I needed to give a talk at a marketing conference, so with this in mind my mum picked out a structured white dress I was saving for a special occasion, plus some holographic brogues.

The combination actually really worked – this dress always felt a little nightclubby to wear on a daily basis, hence why it was sitting in my wardrobe for months. I received lots of compliments on the shoes especially, and it reminded me how much I actually like the whole flats-with-a-dress look. The only problem was that I managed to get a bit of chocolate brownie on the fabric...

Lo and behold, another dress I've only worn once. Since it's black, I've kept it in my wardrobe as a safe option, but it always seemed a little too frumpy to wear. Thanks to a belt and some quirky heels, it's pretty ladylike, but in the sort of way I'm comfortable with.

Again I get a few compliments when I wear it out. Perhaps I should let my mum style me more often?

Since the '70s are on everyone's minds right now, I bought a pair of flares which needed to be taken up to suit my non-model proportions. Undeterred, my mum chose them alongside a white T-shirt I've had at the bottom of my drawer for ages and some platform sandals I was a little too scared to walk in.

Surprisingly, I didn't completely stack it and break my ankle. I'd probably wear a more structured top next time, as I'm not the kind of person who can pull off a perfectly tucked tee (it took a good few attempts to get this picture to look right).

Most of the time I'm working from home, so this outfit was a slightly more considered version of what I'd usually put on. The items are both sale purchases, so even though I never really wear them, I still feel obliged to keep them due to the amount of effort I went to in order to obtain them (queuing for sample sales is not ideal).

It looked OK but made me think that the jeans probably need to be put in the charity shop pile. It's never fun when your housemate references "camel toe" within 30 seconds of seeing you.

This was undoubtedly my favourite look. Since it was a co-ord there wasn't too much styling to be done and my mum could have gone down a completely different direction and picked another crazy pair of heels.

Instead, she chose some flat bright-red sandals to keep things the right side of casual. Well done, Mum!

This wasn't nearly as scary as I thought it would be. Now I'm in my late twenties, my mum and I aren't really clashing any more in terms of style (I used to get some strange looks during my grunge/ridiculously flared jeans phase) and I've realised that it's not necessarily a bad thing when a parent approves of your outfit.

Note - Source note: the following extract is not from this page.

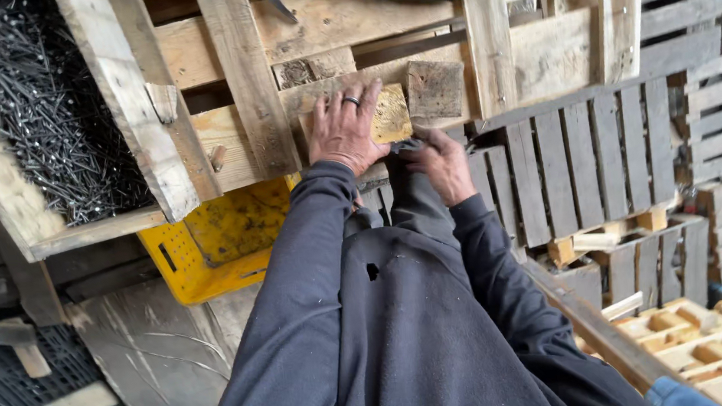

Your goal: The person assembles wooden pallets by placing small wooden blocks and planks onto a pallet frame, then hammering nails to secure them. The person repeatedly retrieves blocks from a yellow crate and positions them on the pallet before nailing.

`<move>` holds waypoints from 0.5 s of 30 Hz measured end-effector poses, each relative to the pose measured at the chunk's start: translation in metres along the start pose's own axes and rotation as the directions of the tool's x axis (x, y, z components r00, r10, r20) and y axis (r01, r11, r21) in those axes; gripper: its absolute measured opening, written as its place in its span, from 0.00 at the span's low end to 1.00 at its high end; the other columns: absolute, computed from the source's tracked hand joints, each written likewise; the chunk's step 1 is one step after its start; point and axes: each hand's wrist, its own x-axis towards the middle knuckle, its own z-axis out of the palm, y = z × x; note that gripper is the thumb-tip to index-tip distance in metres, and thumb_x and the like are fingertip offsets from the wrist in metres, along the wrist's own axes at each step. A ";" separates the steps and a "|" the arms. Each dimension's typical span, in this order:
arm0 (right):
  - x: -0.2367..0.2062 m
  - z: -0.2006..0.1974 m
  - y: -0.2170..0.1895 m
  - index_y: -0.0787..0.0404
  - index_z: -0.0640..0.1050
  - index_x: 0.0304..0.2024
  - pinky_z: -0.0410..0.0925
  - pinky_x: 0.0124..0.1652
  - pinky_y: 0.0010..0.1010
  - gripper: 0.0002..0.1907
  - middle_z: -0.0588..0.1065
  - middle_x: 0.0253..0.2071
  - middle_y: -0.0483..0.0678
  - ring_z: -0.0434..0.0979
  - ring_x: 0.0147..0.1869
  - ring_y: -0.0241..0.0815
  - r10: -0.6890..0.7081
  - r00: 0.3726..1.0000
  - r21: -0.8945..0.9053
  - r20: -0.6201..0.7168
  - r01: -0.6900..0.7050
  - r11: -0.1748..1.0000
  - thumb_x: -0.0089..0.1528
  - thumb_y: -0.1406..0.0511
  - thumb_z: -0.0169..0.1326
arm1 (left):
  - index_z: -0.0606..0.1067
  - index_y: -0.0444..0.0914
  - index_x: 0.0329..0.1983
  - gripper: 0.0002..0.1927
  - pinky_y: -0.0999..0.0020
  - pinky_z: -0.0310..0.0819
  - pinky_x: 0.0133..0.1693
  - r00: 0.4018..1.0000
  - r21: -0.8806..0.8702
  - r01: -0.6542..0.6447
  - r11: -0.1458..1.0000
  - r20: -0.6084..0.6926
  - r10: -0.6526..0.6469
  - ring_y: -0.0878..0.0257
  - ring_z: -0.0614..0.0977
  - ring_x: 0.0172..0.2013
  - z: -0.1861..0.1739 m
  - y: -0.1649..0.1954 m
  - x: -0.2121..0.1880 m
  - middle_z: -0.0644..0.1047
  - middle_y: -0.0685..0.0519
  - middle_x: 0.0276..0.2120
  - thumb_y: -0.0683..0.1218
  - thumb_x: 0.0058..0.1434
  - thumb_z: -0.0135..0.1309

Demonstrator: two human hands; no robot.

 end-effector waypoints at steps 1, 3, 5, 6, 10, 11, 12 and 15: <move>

Everything she picked out was just sitting unloved in my wardrobe and with a few tweaks, I'll probably end up wearing them more often. It's always good to get a fresh perspective every once in a while – I could see how many items of clothing I hoard and I've since had a major clear-out. Nobody needs that many pairs of jeans.

It helped that my mum knows my style pretty well and actually considered the kinds of things I usually wear on a day-to-day basis.

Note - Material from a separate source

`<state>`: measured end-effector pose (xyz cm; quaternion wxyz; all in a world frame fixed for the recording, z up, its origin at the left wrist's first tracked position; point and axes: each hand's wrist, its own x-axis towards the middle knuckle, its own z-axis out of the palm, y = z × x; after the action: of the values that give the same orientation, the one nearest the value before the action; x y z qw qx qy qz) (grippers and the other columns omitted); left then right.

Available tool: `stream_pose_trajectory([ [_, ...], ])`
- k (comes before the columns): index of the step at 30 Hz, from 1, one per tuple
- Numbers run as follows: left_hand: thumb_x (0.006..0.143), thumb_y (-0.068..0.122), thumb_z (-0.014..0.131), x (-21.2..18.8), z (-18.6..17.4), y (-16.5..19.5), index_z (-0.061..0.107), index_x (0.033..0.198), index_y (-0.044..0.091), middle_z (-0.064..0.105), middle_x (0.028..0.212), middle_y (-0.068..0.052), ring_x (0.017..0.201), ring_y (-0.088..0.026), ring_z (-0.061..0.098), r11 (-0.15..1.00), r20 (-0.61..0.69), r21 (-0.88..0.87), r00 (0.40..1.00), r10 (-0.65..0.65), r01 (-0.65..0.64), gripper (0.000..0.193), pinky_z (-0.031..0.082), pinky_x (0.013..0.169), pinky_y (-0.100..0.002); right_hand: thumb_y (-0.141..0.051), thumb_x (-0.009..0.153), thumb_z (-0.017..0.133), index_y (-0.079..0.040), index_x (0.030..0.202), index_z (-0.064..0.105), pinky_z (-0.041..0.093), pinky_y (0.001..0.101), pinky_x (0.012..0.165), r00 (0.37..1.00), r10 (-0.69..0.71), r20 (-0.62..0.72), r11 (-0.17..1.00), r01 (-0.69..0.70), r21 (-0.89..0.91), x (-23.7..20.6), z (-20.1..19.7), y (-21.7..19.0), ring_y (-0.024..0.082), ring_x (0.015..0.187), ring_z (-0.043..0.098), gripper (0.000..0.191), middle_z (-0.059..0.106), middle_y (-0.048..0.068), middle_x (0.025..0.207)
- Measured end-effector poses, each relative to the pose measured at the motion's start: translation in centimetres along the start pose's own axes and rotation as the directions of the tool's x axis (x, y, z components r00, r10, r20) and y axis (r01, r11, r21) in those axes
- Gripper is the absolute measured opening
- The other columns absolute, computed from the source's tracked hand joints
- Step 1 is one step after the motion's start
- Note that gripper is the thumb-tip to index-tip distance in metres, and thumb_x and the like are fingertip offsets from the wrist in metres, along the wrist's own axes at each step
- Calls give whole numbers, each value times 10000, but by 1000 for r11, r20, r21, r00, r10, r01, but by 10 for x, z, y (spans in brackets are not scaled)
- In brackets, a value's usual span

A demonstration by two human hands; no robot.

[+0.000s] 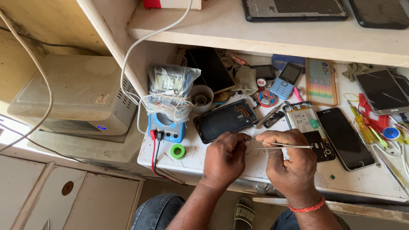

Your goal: The person repairs a disassembled smartphone at a cluttered workbench. They pry at the phone's frame, work on the exposed internal board with a screwdriver, use tweezers to handle small components, and use a pink pry tool on the device while other phones and repair tools sit on the shelves around them.

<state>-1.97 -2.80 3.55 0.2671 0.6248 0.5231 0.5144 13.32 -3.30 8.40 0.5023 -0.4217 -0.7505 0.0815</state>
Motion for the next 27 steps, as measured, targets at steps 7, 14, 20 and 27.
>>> stream_pose_trajectory([
  [7,877,66,732,0,1,-3,756,985,76,733,902,-122,819,-319,723,1000,-7,-5,1000,28,-28,112,573,726,-385,113,900,670,-60,1019,654,572,288,785,1000,-21,15,999,21,-26,2,-1,-2,176,893,693,210,748,35,985],
  [14,866,58,727,0,1,-3,754,988,67,736,916,-128,833,-324,725,1000,1,-2,1000,21,-21,126,578,735,-387,123,903,672,-54,1038,643,573,289,792,999,-39,13,999,39,-18,3,-2,-3,170,902,692,224,748,32,994],
  [20,858,42,714,0,0,-2,756,999,66,737,924,-130,838,-329,725,1000,11,5,1000,21,-21,149,577,731,-392,129,884,676,-64,1039,651,572,290,780,998,-46,30,998,47,-34,3,-2,-1,172,897,691,249,748,29,988],
  [27,874,63,719,-1,0,-1,756,992,73,737,918,-121,823,-317,728,1000,13,1,1000,25,-25,124,580,724,-385,153,857,657,-57,1032,640,564,311,801,994,-105,43,990,109,-93,4,-2,0,187,909,682,274,755,28,1002],
])
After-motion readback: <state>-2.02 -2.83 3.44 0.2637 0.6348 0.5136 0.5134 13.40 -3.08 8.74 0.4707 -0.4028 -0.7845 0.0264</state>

The main difference is that she will dress things up and I'll do the opposite. I guess I tend to end up looking "cute" rather than "elegant" – I just can't seem to help it. The way I see it, I've got decades full of that stuff to come and I'm happy in my wooden heels and random prints for the time being.

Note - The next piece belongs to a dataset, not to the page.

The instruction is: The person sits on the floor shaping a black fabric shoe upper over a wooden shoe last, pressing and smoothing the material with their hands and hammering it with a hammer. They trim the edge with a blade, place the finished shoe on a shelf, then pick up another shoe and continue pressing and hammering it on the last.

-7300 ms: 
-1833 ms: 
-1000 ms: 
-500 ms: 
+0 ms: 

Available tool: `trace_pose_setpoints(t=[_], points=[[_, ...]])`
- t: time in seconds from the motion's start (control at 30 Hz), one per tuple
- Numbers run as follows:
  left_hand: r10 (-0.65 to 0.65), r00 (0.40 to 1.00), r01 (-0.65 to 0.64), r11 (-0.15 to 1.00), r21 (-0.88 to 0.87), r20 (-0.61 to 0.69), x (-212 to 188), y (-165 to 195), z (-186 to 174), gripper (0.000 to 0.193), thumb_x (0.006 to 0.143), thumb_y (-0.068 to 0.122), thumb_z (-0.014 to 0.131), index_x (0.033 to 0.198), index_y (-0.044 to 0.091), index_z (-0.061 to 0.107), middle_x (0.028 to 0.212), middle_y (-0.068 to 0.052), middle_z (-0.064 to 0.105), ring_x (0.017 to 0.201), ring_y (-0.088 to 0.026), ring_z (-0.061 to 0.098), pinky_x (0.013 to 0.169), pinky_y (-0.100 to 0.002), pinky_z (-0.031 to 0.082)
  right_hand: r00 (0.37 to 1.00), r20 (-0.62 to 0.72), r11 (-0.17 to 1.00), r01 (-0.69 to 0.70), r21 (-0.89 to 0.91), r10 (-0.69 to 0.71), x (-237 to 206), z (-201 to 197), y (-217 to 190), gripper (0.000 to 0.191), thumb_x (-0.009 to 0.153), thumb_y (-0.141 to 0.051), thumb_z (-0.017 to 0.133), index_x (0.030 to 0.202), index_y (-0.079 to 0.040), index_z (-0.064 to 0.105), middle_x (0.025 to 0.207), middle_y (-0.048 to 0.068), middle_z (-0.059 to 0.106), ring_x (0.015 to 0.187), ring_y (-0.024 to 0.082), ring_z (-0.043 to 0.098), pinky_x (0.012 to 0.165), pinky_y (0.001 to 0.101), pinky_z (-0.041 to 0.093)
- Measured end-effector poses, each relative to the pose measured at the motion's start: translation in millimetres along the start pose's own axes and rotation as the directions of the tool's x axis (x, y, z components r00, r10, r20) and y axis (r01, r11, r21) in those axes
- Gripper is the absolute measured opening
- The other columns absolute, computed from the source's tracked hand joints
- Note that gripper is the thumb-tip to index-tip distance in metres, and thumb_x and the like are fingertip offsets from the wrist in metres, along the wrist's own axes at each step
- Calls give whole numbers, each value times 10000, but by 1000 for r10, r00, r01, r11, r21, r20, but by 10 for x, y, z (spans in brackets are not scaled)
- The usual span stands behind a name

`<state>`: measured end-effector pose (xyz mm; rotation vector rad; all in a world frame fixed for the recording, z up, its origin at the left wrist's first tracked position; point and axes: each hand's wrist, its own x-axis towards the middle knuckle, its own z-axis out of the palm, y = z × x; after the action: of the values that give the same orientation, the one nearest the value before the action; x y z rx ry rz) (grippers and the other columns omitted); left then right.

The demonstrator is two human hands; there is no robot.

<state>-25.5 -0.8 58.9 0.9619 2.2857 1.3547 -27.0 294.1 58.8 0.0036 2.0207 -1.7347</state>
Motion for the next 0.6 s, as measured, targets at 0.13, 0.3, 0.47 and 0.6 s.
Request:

My mum is definitely a one-off. I'm used to her not adhering to the cosy stereotypes (she once turned up to meet me in a full Burberry catwalk look) and I admire the way she makes the everyday into an occasion. Growing up, I'd be surrounded by her magazines, '80s garb, and paper patterns and it undoubtedly led to the career direction I've gone down. We may have a slightly different outlook when it comes to trends (and she's probably the only mum who wears her daughter's hand-me-downs), but I will definitely continue to follow her motto of having fun with what you wear and not caring what anyone else thinks.